— TRY IT —
Take the data from its first line. Print each line exactly until the line containing "Draw the outline of the right" has been printed too.

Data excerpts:
··········

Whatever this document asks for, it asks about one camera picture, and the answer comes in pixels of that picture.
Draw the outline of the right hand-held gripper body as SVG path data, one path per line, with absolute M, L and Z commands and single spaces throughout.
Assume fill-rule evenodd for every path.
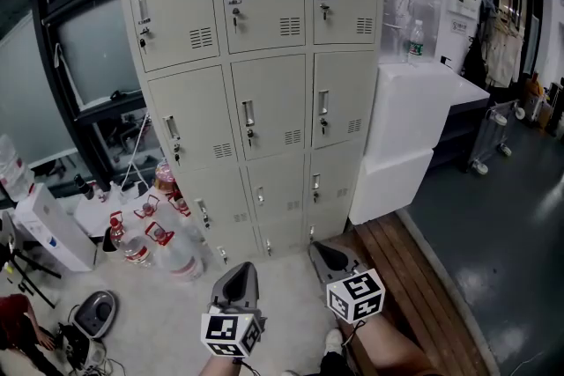
M 386 289 L 375 269 L 354 267 L 340 271 L 317 271 L 324 304 L 348 324 L 379 314 Z

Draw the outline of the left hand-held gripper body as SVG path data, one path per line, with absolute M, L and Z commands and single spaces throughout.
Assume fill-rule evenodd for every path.
M 258 299 L 214 298 L 202 314 L 200 340 L 215 357 L 249 358 L 265 331 Z

··········

— REPLY —
Whatever this document asks for, it asks about one camera picture, and the answer comes in pixels of that picture.
Draw the outline of the right hand-held gripper body as SVG path data, one path per line, with absolute M, L and Z commands and single spaces throughout.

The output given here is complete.